Activity: Copy out each line of the data that holds the word "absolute".

Data provided:
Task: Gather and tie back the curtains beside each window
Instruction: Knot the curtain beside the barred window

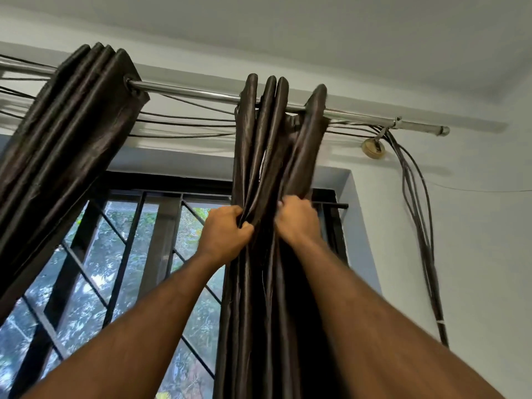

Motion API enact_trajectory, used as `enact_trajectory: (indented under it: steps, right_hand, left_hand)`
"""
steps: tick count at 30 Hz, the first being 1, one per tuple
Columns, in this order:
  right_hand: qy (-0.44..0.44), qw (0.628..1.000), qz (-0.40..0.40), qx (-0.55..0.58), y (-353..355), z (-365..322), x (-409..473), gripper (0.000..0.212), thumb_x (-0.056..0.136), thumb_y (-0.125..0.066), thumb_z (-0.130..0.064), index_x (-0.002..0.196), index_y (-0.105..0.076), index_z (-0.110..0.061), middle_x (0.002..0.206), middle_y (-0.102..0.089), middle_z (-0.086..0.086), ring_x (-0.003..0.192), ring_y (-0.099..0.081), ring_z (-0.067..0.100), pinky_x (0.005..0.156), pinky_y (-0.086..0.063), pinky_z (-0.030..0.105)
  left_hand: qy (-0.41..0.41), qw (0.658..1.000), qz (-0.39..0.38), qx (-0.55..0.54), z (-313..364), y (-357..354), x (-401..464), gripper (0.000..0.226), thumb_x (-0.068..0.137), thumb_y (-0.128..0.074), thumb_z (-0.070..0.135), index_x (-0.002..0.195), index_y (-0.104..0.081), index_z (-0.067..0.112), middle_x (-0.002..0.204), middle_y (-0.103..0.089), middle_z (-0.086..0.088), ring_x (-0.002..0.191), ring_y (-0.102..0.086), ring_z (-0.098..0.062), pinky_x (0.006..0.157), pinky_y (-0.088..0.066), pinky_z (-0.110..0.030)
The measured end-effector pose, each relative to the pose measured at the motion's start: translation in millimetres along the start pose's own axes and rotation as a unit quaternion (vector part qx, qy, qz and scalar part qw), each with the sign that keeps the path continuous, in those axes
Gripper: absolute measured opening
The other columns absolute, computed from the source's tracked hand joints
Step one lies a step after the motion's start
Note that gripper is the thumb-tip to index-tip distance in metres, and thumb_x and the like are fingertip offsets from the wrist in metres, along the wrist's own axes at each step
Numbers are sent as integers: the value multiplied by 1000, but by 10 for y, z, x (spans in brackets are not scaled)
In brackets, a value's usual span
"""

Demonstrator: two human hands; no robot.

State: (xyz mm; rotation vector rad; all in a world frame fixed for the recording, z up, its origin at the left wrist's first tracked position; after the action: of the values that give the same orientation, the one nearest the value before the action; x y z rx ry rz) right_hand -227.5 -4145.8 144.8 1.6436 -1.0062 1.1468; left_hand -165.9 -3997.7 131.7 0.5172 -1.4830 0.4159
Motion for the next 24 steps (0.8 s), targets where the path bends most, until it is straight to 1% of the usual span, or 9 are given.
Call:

Answer to this exercise:
Gripper: absolute measured opening
The other columns absolute, computed from the source's tracked hand joints

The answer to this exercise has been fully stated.